Глубоко вдыхала Юля воздух, пахнущий спиртным духом древесных опилок. Как после болезни, кружилась голова, дымкой застилало глаза. Свернула в узкую улочку рабочего поселка. За низкой каменной стеной воском таял под солнцем сосновый под зеленой крышей дом Крупновых. В задумчивости никли под тяжестью плодов яблони с побеленными стволами.

Вот у этой стены несколько лет назад, расставаясь с Юрием, сделала Юля самую глубокую ошибку в своей жизни. Да, он не знает попятных движений, идет вперед и вперед. Как скорый поезд дальнего следования: не села во время стоянки - потом не догонишь.

Прошла Юлия мимо оползневого оврага. И следов не осталось от хмурых морщин-трещин. Накрепко скованы оползни. Заровняли овражки, срезали суровые складки. И уже зеленеют пересаженные из леса деревья, кустится травка. По дренажным канавам, выложенным камнем-дичком, по бетонированным теклинам чуть слышно люлюкают родниковые воды... Знать, неплохо поработала Юля вместе с товарищами, а вот свою жизнь так и не сумела наладить.

XVIII

Хотя никто не говорил вслух, что Солнцев стоит у руководства последние дни, но все работники аппарата чувствовали это. И каждый из них вел себя сообразно своему характеру и положению. Инструкторы, как и прежде, несли на своих плечах всю тяжесть оперативной деятельности, обследовали, проверяли, писали справки, выслушивали нарекания или скупые одобрения. Заведующие отделами дольше обычного засиживались в кабинетах, задерживали тем самым инструкторов. Секретари горкома были наэлектризованы еще сильнее; сами того не замечая, они старались пересидеть друг друга, словно между ними было заключено молчаливое соревнование на выносливость.
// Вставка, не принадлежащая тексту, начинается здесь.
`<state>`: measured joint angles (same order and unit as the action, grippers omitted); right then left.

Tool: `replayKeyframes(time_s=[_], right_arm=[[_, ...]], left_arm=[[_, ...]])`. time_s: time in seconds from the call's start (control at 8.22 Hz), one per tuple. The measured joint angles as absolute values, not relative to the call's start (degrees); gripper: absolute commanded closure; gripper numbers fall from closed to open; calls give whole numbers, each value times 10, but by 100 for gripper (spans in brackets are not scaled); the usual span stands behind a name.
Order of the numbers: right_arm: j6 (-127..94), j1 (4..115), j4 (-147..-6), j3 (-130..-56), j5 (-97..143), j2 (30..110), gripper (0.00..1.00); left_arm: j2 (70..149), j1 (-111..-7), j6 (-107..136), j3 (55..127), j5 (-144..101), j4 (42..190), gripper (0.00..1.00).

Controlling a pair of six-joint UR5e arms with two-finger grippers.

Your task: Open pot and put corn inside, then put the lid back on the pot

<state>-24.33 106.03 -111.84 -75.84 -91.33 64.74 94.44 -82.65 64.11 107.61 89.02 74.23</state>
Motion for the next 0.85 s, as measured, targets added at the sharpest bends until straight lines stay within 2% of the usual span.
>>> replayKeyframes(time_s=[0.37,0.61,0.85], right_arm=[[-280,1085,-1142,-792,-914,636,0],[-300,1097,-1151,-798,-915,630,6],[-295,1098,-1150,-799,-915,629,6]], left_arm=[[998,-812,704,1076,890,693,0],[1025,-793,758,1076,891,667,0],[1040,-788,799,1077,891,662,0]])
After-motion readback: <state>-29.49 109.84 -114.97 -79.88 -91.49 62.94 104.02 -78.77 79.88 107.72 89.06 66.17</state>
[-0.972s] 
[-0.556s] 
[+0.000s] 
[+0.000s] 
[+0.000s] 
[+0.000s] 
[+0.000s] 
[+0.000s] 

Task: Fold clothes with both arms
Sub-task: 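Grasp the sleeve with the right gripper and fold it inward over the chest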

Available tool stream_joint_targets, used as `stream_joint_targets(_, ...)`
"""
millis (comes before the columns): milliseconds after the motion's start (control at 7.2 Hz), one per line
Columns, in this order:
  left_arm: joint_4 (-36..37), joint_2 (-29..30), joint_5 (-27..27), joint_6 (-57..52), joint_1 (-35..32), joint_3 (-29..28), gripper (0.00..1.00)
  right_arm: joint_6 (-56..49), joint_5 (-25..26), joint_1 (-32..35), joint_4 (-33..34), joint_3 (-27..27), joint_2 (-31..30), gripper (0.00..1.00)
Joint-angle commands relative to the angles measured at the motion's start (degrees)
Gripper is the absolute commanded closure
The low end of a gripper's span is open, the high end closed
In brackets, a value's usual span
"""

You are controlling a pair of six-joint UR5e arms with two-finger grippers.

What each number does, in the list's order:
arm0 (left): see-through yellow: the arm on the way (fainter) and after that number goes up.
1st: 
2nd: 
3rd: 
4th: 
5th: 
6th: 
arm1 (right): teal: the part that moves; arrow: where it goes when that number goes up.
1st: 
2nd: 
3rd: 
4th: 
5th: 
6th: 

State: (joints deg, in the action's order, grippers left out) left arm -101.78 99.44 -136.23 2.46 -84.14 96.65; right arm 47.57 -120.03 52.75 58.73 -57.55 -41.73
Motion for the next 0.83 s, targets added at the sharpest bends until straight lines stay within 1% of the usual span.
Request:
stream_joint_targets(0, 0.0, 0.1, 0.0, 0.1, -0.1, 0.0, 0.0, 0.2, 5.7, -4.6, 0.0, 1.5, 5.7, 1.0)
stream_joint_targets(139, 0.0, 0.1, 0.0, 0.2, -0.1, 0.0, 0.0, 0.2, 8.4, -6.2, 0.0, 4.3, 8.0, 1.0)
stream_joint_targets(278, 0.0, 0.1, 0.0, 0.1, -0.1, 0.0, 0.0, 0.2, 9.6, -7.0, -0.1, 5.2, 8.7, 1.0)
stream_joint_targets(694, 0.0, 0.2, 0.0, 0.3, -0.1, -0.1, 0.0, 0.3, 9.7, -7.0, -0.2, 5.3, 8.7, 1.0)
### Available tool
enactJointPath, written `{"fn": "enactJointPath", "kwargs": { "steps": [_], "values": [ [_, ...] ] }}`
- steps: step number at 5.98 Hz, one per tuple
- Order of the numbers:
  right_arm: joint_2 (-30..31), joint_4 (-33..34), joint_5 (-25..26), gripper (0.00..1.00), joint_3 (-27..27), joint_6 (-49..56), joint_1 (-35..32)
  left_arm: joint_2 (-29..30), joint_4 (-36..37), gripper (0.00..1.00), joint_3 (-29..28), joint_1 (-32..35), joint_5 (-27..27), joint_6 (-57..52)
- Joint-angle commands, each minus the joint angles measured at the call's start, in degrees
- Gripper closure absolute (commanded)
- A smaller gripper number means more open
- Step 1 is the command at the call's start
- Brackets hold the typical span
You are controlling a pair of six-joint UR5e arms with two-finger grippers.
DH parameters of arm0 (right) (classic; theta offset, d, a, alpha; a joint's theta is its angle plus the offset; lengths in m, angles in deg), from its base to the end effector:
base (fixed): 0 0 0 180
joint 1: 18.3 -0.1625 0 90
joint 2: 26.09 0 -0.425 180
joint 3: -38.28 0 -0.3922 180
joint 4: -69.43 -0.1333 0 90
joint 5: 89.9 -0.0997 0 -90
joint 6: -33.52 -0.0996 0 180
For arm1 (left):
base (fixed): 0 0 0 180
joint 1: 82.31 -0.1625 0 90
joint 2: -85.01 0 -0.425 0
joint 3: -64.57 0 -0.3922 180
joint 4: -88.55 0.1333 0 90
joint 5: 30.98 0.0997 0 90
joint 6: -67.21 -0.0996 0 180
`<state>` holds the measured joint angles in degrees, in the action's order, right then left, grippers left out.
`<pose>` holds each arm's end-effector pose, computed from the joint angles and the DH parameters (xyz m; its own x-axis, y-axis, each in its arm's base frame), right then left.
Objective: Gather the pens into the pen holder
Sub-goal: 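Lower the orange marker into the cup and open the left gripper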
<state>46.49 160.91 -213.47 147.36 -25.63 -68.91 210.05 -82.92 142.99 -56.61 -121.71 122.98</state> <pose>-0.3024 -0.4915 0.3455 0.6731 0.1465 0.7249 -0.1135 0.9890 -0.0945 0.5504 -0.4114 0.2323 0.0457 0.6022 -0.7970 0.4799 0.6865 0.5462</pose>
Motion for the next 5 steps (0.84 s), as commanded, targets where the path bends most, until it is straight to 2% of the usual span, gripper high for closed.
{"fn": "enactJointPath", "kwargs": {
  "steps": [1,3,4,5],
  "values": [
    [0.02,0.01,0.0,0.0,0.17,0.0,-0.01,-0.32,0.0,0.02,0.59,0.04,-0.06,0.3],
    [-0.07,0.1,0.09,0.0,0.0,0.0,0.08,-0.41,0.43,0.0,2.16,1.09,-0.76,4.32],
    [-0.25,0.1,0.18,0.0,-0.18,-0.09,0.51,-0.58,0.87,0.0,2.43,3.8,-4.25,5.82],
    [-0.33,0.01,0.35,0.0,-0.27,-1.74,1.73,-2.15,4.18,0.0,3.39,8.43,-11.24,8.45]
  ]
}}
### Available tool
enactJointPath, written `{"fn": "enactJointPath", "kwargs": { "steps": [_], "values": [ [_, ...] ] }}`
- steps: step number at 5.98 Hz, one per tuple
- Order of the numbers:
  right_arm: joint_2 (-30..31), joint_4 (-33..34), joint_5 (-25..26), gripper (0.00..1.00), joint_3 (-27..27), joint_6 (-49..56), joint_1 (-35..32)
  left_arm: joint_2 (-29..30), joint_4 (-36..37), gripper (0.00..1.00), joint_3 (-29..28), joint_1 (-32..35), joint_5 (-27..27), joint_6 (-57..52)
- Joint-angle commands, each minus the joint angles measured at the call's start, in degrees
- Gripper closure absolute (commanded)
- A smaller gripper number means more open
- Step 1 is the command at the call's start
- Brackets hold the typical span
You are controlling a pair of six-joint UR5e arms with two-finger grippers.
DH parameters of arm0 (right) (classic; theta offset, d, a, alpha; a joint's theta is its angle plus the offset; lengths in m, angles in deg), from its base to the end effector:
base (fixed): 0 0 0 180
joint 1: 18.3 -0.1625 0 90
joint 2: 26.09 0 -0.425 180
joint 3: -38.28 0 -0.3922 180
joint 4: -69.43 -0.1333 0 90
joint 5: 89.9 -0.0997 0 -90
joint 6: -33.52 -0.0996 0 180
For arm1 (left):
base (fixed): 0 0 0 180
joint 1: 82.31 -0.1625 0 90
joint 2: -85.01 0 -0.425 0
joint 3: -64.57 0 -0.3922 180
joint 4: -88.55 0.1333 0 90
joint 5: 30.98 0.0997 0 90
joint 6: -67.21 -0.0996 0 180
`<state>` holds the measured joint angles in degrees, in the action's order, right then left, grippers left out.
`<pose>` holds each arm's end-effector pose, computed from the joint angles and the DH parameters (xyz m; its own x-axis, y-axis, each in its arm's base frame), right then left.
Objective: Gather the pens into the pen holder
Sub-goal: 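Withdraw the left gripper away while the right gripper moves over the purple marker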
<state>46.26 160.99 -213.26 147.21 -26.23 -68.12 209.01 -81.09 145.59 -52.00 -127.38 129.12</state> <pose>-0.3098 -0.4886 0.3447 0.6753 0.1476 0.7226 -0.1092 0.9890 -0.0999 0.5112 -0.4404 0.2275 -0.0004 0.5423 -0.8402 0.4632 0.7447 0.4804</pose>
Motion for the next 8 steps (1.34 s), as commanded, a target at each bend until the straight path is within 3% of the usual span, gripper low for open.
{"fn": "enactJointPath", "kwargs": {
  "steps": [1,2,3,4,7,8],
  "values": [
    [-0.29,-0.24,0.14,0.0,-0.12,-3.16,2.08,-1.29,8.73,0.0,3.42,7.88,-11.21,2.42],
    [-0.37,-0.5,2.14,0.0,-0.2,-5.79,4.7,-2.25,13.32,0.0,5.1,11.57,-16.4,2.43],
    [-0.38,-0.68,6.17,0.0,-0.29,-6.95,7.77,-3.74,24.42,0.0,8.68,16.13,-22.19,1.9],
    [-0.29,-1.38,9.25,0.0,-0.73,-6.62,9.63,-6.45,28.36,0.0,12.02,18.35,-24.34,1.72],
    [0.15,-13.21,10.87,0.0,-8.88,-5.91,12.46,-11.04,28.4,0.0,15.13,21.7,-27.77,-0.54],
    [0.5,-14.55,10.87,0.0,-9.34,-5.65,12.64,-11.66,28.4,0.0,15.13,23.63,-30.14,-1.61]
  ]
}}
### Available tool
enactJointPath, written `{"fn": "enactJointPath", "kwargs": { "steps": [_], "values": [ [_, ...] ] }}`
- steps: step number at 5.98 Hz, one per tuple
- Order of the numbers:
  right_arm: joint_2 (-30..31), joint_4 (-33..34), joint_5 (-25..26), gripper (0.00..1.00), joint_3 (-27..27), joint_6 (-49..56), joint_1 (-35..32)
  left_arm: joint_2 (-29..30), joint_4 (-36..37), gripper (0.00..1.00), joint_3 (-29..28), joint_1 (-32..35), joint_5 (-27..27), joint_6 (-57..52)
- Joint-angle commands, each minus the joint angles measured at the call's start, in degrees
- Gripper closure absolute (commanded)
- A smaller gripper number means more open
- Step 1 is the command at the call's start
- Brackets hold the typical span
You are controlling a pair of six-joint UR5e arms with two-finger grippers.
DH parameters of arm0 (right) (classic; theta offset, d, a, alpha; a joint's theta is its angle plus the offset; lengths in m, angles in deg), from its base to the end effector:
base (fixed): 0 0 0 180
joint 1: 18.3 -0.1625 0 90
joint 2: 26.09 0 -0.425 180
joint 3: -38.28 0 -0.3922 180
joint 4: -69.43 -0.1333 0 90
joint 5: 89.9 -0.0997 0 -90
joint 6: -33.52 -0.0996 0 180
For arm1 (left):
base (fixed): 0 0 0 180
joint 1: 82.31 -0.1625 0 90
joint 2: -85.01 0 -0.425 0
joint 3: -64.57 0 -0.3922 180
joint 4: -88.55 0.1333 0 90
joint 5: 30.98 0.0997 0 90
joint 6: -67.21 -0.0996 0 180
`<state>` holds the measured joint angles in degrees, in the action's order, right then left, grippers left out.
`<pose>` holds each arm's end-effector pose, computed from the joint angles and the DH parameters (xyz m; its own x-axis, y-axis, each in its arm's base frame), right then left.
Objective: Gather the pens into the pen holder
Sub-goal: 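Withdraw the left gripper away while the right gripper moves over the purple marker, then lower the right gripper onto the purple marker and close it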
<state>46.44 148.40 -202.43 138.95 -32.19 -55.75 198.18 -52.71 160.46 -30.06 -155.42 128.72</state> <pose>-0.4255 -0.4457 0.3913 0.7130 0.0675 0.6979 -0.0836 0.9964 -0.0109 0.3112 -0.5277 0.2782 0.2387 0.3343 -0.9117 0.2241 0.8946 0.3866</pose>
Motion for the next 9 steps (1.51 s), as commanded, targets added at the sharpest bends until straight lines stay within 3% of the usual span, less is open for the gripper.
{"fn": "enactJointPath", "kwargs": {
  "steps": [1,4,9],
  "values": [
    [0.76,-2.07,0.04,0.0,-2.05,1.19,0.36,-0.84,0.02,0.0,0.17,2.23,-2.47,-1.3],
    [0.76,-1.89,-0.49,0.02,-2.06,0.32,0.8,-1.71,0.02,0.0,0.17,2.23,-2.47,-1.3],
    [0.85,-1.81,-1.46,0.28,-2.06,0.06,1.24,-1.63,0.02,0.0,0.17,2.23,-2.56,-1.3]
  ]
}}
До приезда инструктора ЦК многие считали Солнцева опытным, умным, теоретически подкованным руководителем, называли его "хозяином" или "самим", ссылались на его авторитет, умилялись тем, что принимал местных поэтов, которым давал руководящие указания по части реализма и романтизма. После того как инструктор, познакомившись с работой горкома, уехал, некоторые работники, почувствовав непрочность положения Тихона Тарасовича, несколько растерялись, очевидно раздумывая над тем, в какой мере они причастны к промахам секретаря. Заботило главное: как сильно обновится руководство и кто будет вместо Солнцева. О грядущих изменениях говорили намеками, считали, что вызывали Крупнова в столицу неспроста. "Наверху знают, что делать, - строго пресекал разговоры Анатолий Иванов и, помолчав, добавлял уже менее уверенно: - У нас на месте вряд ли найдется подходящая кандидатура".